### Exercise aim
I'd like the entire listing output verbatim, apart from the pictures.

### Source data
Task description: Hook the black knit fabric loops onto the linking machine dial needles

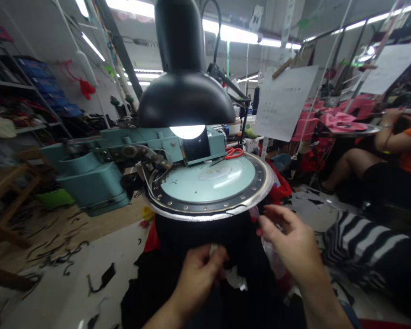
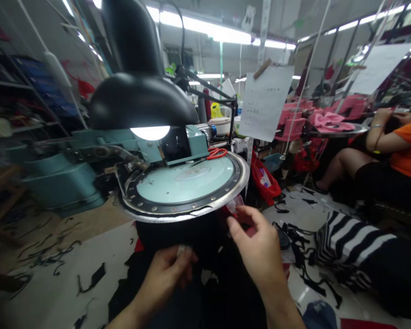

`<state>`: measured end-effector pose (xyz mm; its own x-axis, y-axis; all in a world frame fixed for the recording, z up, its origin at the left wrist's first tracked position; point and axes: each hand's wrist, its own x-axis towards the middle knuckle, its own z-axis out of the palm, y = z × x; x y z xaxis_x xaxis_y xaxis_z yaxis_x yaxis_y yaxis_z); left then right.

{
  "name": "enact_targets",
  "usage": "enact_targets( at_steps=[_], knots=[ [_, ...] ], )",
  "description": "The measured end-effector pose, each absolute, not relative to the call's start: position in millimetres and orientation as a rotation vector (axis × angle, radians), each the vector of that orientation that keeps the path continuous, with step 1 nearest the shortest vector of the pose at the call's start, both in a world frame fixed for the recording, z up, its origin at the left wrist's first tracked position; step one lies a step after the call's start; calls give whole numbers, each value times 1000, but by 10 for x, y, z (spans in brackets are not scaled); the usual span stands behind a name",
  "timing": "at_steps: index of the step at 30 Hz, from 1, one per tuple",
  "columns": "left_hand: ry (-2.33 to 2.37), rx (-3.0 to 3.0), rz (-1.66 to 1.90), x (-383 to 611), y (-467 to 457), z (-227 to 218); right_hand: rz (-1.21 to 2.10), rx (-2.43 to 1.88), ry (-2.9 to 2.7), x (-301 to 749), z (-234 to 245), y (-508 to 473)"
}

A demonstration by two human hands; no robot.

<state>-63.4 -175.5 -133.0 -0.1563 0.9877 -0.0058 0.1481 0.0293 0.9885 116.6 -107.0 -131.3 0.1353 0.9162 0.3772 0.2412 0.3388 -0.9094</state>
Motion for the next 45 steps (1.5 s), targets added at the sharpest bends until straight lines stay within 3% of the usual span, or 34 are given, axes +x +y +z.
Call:
enact_targets(
  at_steps=[6, 10, 17, 21, 28, 45],
  knots=[
    [1575, 2074, 1336, -1026, -1732, -285, 798, -1173, -1543, 1369, -1794, -962],
    [1502, 2267, 726, -972, -1028, 207, 878, -1127, -1498, 1583, -1712, -914],
    [1284, 2389, 549, -837, -679, 44, 705, -626, -1785, 1581, -1130, -840],
    [1290, 2471, 491, -866, -707, 31, 620, -561, -1907, 1400, -947, -862],
    [1301, 2503, 291, -796, -680, 118, 541, -715, -1608, 1374, -989, -774],
    [1367, 2460, 240, -456, -473, 133, 687, -730, -1636, 1642, -962, -358]
  ],
)
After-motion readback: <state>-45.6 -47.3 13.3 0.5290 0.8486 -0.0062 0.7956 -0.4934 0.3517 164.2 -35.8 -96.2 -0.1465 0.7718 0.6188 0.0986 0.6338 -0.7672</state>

### Response
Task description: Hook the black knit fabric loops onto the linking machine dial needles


`<state>`: measured end-effector pose (xyz mm; its own x-axis, y-axis; all in a world frame fixed for the recording, z up, its origin at the left wrist's first tracked position; point and axes: each hand's wrist, its own x-axis towards the middle knuckle, its own z-axis out of the palm, y = z × x; x y z xaxis_x xaxis_y xaxis_z yaxis_x yaxis_y yaxis_z); left then right.

{
  "name": "enact_targets",
  "usage": "enact_targets( at_steps=[_], knots=[ [_, ...] ], )",
  "description": "The measured end-effector pose, each absolute, not relative to the call's start: position in millimetres and orientation as a rotation vector (axis × angle, radians), each the vector of that orientation that keeps the path continuous, with step 1 nearest the shortest vector of the pose at the call's start, both in a world frame fixed for the recording, z up, its origin at the left wrist's first tracked position; step one lies a step after the call's start; calls give whole numbers, each value times 1000, but by 10 for x, y, z (spans in brackets are not scaled); the usual span stands behind a name",
  "timing": "at_steps: index of the step at 30 Hz, from 1, one per tuple",
  "columns": "left_hand: ry (-2.33 to 2.37), rx (-3.0 to 3.0), rz (-1.66 to 1.90), x (-383 to 611), y (-467 to 457), z (-227 to 218); right_hand: rz (-1.21 to 2.10), rx (-2.43 to 1.88), ry (-2.9 to 2.7), x (-301 to 749), z (-234 to 245), y (-508 to 473)"
}

A demonstration by two human hands; no robot.

<state>-63.4 -175.5 -133.0 -0.1563 0.9877 -0.0058 0.1481 0.0293 0.9885 116.6 -107.0 -131.3 0.1353 0.9162 0.3772 0.2412 0.3388 -0.9094</state>
Motion for the next 45 steps (1.5 s), targets added at the sharpest bends until straight lines stay within 3% of the usual span, or 34 are given, axes +x +y +z.
Call:
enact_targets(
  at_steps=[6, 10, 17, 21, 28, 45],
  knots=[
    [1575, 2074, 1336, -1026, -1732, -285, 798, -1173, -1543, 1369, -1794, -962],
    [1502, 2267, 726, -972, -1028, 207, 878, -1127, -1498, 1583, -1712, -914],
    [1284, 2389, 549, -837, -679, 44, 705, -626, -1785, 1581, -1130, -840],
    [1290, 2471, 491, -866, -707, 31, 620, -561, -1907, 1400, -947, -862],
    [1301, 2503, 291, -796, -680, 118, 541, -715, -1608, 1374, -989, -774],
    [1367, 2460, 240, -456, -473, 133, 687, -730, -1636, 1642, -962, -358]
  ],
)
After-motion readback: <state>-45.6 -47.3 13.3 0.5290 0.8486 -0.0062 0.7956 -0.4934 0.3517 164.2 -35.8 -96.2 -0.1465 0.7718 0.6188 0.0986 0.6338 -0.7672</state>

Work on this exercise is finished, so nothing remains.